Elon Musk, le patron de Tesla, a vivement critiqué les sociétés de conseil en vote, les qualifiant d' »entreprises terroristes », tout en sollicitant l’approbation des actionnaires pour un programme de rémunération astronomique. Son objectif affiché n’est pas l’argent, mais le contrôle effectif de l’entreprise.
- Elon Musk demande aux actionnaires de Tesla d’approuver le 6 novembre un programme de rémunération qui pourrait lui rapporter un milliard de dollars.
- Il affirme que cet argent n’a d’intérêt que pour assurer son contrôle sur l’entreprise et sur ses projets futurs, notamment une « armée de robots ».
- Musk a qualifié deux sociétés de conseil en vote, Institutional Shareholder Services (ISS) et Glass Lewis, d' »entreprises terroristes » pour leurs recommandations de rejet de cette proposition.
Lors d’une conférence téléphonique destinée aux analystes, suivant la publication des résultats financiers du troisième trimestre de Tesla, Elon Musk a minimisé la nature de cette rémunération, la décrivant comme un moyen d’assurer son influence future plutôt qu’un gain financier personnel.

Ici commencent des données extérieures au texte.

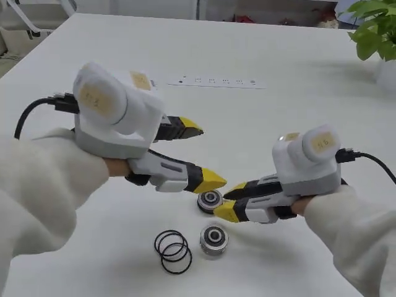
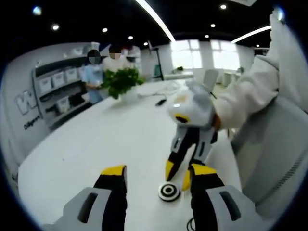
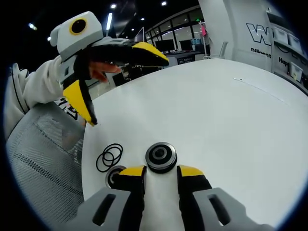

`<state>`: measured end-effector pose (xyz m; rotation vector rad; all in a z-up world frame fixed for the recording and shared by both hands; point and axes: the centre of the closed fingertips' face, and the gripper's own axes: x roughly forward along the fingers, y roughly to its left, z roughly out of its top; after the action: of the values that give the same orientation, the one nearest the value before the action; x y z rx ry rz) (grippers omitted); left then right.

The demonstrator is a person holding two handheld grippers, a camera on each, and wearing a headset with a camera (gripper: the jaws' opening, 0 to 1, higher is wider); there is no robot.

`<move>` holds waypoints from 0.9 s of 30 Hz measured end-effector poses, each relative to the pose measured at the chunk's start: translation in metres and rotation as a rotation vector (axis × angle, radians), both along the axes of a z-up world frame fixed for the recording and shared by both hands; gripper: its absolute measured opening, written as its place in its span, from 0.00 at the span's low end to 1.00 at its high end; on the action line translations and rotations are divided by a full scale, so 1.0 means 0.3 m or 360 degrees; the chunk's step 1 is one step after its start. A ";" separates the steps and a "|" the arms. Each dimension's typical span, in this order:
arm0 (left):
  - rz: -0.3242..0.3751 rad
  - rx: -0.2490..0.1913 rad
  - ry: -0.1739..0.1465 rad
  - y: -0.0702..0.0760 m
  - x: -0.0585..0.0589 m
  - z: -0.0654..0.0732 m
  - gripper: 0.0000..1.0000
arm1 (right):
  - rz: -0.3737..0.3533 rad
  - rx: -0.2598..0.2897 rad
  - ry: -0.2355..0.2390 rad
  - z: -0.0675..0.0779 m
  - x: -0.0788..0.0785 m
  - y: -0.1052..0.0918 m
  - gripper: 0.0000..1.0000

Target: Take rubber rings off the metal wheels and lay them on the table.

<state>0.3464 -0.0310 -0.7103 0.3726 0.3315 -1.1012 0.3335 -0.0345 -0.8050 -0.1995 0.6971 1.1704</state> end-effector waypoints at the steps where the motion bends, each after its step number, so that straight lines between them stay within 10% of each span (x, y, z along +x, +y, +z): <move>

Il a explicitement déclaré qu’il « ne dépenserait pas cet argent ». Sa préoccupation majeure, a-t-il précisé, concerne le maintien d’un contrôle suffisant sur Tesla, notamment face au développement de ce qu’il appelle la « meilleure robotique » de l’entreprise, un projet qu’il assure pouvoir « éliminer la pauvreté sur la planète ».
À l’origine de cette polémique, Musk a vivement attaqué Institutional Shareholder Services (ISS) et Glass Lewis, deux influenceurs majeurs dans les décisions de vote des actionnaires. Ces derniers ont conseillé de rejeter la proposition du 6 novembre, ce qui a conduit Musk à les qualifier d' »entreprises terroristes » qui, selon lui, « n’en ont aucune idée » et dont les recommandations passées ont été « terriblement destructrices pour l’avenir de l’entreprise ». Il souligne que de nombreux fonds indiciels et passifs basent leurs votes sur les avis de ces sociétés.
Le dirigeant de Tesla a argumenté que, dans le contexte d’une entreprise cotée en bourse, il n’existait pas d’autre moyen pour lui d’obtenir le contrôle des votes nécessaire sans ce plan de rémunération exceptionnel. Il a comparé la situation à celle de géants comme Google (Alphabet) et Meta, qui avaient mis en place des actions à droit de vote préférentiel (« supervote ») avant leur introduction en bourse.
De son côté, ISS a reconnu souhaiter la poursuite de Musk à la tête de Tesla, mais a émis des réserves quant au fait que le plan proposé « réduit la capacité du conseil d’administration à ajuster de manière significative les futurs niveaux de rémunération ». Actuellement, Elon Musk détient environ 13,5 % des actions avec droit de vote de Tesla, et il pourra voter lors de l’assemblée du 6 novembre.
Il est important de noter que, tout comme pour son précédent plan de rémunération (initialement évalué à 50 milliards de dollars et toujours sujet à controverse), l’atteinte du montant d’un billion (mille milliards) de dollars est conditionnée à la réalisation d’une série d’objectifs fixés par Tesla.